THE PROBLEM: In the data below, which lines hold the word "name"? Copy them.

DATA SEGMENT:
◇ ◇ ◇

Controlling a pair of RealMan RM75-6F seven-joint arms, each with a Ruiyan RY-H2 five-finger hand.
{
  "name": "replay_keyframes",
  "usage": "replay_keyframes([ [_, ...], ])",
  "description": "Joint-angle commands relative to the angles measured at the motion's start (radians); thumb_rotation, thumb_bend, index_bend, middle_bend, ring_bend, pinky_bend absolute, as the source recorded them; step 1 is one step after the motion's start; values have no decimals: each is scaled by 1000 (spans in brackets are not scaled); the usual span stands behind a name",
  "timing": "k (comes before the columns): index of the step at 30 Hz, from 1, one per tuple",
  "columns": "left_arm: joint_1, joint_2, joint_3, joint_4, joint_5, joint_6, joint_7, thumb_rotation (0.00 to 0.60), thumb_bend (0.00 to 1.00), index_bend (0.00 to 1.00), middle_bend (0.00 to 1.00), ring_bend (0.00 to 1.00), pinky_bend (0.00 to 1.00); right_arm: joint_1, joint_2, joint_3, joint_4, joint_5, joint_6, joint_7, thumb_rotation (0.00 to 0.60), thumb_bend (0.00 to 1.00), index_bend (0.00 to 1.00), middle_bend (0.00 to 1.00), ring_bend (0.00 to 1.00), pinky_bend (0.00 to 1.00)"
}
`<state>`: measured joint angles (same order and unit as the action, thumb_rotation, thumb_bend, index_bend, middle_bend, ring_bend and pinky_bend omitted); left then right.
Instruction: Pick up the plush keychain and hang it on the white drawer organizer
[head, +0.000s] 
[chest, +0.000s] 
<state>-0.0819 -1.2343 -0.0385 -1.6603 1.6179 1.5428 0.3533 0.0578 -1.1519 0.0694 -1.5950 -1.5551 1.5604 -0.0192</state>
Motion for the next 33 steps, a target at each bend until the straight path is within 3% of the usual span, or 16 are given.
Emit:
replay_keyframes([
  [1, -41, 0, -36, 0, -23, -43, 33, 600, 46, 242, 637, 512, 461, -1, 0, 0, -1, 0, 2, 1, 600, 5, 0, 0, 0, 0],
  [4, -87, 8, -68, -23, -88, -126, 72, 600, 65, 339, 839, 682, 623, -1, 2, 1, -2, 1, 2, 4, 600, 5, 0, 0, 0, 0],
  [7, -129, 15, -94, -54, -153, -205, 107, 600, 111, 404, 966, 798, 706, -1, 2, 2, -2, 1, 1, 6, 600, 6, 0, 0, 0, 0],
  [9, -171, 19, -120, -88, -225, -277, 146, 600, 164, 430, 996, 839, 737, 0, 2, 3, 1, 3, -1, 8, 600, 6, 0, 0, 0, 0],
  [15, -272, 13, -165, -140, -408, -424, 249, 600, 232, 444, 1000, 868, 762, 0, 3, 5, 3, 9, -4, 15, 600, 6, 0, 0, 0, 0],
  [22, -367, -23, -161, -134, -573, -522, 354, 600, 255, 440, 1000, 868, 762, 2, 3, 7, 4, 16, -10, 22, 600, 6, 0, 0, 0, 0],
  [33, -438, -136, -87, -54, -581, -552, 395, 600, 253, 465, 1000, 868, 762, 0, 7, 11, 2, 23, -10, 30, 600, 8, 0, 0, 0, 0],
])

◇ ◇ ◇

YOUR SOLUTION:
  "name": "replay_keyframes",
  "description": "Joint-angle commands relative to the angles measured at the motion's start (radians); thumb_rotation, thumb_bend, index_bend, middle_bend, ring_bend, pinky_bend absolute, as the source recorded them; step 1 is one step after the motion's start; values have no decimals: each is scaled by 1000 (spans in brackets are not scaled); the usual span stands behind a name",

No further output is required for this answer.